The river's largest settlement is Nangalam, at the confluence of the Waygal River with the Pech River.

==Military history==
There were a series of U.S. military bases along the Pech River Valley in Kunar Province, including COP Honaker-Miracle, COP Able Main, COP Michigan, and the largest − FOB Blessing. Most were closed after 2011. In 2011 former FOB Blessing was abandoned by the Afghan National Army (ANA), and the 25th Infantry Division returned to reestablish the area of influence. The new name was COP Nangalam, with a majority of control in the hands of the ANA. In late 2012 with the ANA in control of and the establishment of ANA Fire bases in and along the area that COP Michigan was the U.S. Army's 4th Infantry Division's 4th Brigade Combat Team. U.S. President Barack Obama then pulled the American forces from the valley again, ceding it to the Taliban due to the questionable ability and loyalty of the ANA.

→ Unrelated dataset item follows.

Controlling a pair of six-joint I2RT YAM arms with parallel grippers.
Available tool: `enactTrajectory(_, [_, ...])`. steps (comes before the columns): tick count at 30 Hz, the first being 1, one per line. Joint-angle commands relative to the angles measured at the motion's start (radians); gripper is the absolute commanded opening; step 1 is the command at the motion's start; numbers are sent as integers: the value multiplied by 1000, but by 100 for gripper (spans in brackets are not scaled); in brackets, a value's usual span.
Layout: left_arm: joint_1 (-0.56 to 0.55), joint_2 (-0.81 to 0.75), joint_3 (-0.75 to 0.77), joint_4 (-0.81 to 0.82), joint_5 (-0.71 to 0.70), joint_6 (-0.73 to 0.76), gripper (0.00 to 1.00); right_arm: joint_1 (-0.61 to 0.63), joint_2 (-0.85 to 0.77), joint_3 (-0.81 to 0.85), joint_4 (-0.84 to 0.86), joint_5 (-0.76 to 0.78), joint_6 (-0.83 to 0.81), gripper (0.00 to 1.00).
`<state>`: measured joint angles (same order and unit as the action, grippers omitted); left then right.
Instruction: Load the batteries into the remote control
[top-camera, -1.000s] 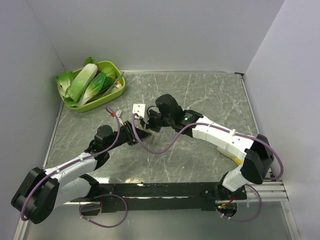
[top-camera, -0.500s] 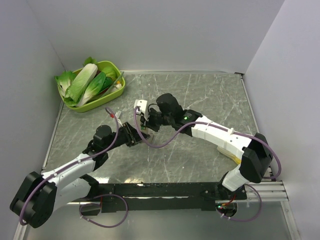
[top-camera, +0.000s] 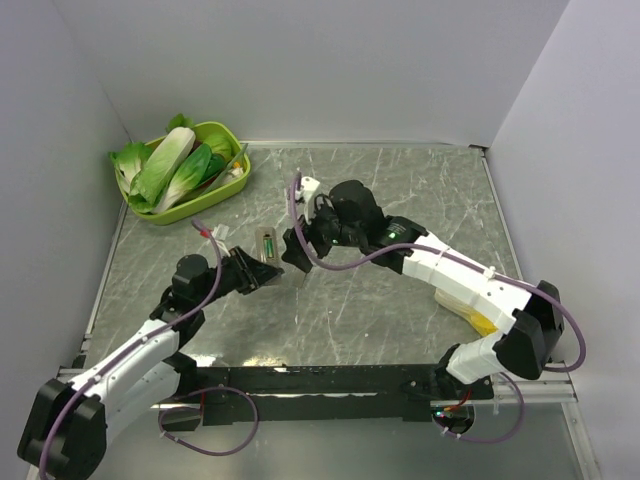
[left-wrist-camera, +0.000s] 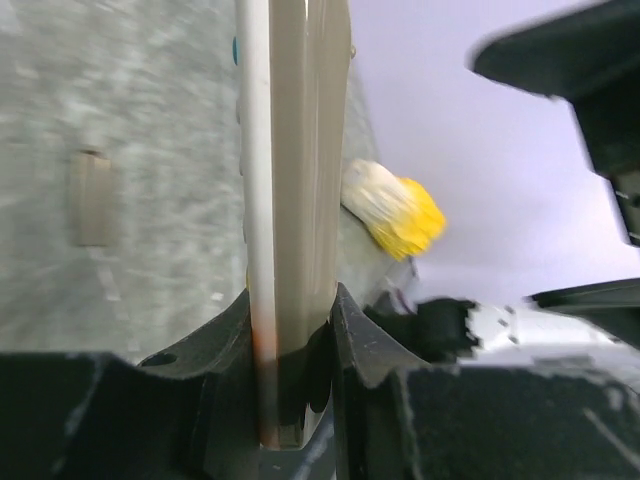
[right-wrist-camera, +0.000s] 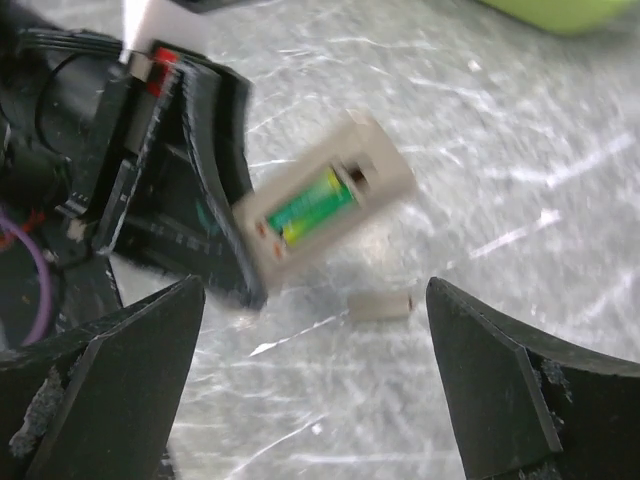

The 2012 book Siren's Song: The Allure of War, by Antonio Salinas, depicts the experience of an American platoon operating in the Pech River Valley.

The 2016 book Hammerhead Six: How Green Berets Waged an Unconventional War Against the Taliban to Win in Afghanistan's Deadly Pech Valley, by Ronald Fry with Tad Tuleja, depicts the experience of American Special Forces deployed there.

The 2021 book The Hardest Place by Wesley Morgan details the failed US counterinsurgency campaign in northeastern Afghanistan, including the Pech valley.